◆ **Records supplied**
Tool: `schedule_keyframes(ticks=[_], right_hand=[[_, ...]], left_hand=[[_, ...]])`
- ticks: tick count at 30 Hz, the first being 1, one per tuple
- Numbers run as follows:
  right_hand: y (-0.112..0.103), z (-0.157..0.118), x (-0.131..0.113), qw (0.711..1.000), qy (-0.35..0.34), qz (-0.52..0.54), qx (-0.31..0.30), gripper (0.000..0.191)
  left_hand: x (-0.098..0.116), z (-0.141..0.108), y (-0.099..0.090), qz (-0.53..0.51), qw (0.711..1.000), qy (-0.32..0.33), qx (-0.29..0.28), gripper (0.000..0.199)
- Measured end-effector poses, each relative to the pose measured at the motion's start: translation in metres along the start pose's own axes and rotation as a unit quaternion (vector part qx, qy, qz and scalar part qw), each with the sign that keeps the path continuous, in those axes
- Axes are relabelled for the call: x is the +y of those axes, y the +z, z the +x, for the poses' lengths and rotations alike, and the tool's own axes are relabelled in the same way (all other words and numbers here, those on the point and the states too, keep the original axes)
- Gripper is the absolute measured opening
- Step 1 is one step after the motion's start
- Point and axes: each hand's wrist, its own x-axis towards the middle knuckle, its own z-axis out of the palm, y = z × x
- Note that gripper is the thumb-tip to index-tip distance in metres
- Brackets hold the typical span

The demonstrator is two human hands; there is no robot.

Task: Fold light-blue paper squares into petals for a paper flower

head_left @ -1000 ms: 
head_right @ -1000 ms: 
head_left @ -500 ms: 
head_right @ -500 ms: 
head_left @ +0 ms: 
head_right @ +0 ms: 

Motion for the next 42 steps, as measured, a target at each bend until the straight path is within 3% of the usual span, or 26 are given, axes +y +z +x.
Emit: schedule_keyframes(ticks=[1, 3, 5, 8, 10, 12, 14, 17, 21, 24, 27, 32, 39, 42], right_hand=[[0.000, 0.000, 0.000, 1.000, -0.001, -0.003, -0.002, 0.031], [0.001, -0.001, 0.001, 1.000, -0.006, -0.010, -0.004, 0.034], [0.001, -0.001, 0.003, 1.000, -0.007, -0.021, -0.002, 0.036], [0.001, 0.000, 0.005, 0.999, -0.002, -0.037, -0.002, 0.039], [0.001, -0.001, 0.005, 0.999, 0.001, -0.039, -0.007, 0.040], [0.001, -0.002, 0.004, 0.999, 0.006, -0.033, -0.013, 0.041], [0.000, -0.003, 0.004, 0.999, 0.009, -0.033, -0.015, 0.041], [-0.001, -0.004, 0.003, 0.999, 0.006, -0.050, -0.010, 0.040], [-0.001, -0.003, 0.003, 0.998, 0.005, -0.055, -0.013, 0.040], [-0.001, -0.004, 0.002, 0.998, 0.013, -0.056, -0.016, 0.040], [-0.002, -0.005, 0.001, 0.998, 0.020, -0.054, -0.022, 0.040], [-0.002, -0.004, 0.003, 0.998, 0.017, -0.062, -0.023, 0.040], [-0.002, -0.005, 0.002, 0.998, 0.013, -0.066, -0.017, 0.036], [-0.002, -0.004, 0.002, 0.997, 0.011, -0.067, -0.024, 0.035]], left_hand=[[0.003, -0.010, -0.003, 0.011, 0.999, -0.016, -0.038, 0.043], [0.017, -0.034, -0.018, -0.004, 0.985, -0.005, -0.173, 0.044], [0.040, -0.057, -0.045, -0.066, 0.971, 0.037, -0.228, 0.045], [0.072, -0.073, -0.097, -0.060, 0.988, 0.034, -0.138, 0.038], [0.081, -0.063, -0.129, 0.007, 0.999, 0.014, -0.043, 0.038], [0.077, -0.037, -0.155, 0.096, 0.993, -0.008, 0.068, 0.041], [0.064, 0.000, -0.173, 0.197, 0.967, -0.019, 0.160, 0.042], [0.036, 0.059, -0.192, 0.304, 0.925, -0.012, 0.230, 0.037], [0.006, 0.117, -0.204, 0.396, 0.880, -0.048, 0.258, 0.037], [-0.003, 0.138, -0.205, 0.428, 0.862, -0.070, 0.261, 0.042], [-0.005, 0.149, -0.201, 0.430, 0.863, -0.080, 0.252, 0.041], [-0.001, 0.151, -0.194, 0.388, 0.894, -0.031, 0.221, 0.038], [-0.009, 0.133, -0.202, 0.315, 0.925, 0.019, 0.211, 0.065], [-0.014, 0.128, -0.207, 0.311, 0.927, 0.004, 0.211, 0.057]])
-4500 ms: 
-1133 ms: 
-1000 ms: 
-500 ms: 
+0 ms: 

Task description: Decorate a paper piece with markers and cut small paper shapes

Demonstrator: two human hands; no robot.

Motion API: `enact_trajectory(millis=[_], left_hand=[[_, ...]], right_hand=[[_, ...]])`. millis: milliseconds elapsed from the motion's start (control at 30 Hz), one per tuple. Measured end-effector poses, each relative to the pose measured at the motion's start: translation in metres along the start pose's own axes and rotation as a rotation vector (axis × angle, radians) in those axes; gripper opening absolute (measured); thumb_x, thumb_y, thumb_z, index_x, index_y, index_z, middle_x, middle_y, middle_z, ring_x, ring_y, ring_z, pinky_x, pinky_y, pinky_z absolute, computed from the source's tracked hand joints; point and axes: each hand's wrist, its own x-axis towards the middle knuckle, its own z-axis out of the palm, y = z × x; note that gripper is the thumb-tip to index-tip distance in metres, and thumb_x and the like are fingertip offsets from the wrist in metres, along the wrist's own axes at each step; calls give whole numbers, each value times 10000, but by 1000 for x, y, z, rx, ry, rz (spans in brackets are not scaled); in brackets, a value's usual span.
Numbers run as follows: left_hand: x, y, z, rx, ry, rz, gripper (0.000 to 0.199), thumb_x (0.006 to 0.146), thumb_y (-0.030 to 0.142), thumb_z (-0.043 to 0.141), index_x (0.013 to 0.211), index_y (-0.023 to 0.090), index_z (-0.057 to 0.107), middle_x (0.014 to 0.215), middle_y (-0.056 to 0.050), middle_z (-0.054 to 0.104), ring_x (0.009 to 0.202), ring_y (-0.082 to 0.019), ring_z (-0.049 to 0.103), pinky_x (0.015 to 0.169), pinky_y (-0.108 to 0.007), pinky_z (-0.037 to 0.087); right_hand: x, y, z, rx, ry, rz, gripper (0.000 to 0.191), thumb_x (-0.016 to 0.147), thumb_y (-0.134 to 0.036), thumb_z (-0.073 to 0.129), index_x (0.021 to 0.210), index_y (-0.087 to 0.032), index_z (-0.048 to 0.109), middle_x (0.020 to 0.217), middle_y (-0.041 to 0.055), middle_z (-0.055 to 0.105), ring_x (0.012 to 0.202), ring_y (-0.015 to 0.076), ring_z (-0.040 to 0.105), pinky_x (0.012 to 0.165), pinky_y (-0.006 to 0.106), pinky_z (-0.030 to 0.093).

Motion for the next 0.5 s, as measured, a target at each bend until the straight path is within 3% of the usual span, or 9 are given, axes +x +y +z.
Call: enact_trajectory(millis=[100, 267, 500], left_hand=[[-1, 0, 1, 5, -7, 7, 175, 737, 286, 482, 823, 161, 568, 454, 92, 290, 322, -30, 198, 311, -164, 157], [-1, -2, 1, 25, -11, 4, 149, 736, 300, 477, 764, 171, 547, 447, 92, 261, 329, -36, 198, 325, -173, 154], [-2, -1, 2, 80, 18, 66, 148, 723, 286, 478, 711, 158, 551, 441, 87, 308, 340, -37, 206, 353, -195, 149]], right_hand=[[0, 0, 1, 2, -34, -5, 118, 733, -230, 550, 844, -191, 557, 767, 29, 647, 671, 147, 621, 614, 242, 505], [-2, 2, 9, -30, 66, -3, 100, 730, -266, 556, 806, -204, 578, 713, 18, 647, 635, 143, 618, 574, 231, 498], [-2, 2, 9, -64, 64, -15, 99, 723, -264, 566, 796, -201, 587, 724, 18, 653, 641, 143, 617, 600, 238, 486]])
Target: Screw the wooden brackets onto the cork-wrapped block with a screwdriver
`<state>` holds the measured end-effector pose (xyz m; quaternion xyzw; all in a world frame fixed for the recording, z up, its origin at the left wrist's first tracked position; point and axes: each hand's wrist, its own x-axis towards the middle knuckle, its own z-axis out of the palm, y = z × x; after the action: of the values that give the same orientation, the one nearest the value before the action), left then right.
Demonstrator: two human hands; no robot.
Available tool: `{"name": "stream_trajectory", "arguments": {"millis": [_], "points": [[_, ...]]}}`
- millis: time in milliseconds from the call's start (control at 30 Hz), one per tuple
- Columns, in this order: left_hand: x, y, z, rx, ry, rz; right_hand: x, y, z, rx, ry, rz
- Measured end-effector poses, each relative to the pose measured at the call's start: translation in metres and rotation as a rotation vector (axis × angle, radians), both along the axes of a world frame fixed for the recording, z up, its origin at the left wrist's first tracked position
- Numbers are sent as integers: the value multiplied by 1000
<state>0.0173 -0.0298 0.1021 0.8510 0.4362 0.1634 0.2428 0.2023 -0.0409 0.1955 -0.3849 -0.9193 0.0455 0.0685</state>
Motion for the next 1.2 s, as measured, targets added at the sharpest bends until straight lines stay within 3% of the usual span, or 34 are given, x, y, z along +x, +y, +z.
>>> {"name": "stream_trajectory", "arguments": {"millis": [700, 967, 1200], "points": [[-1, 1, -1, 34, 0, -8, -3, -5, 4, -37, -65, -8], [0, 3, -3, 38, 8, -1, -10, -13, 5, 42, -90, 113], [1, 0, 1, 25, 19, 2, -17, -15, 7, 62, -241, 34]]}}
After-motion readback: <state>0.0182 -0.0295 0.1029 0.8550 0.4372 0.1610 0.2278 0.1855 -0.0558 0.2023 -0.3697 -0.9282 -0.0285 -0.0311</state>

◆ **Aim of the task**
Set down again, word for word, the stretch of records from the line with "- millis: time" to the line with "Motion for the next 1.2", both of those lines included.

◆ **Reply**
- millis: time in milliseconds from the call's start (control at 30 Hz), one per tuple
- Columns, in this order: left_hand: x, y, z, rx, ry, rz; right_hand: x, y, z, rx, ry, rz
- Measured end-effector poses, each relative to the pose measured at the call's start: translation in metres and rotation as a rotation vector (axis × angle, radians), both along the axes of a world frame fixed for the recording, z up, its origin at the left wrist's first tracked position
- Numbers are sent as integers: the value multiplied by 1000
<state>0.0173 -0.0298 0.1021 0.8510 0.4362 0.1634 0.2428 0.2023 -0.0409 0.1955 -0.3849 -0.9193 0.0455 0.0685</state>
Motion for the next 1.2 s, as measured, targets added at the sharpest bends until straight lines stay within 3% of the usual span, or 34 are given, x, y, z along +x, +y, +z.

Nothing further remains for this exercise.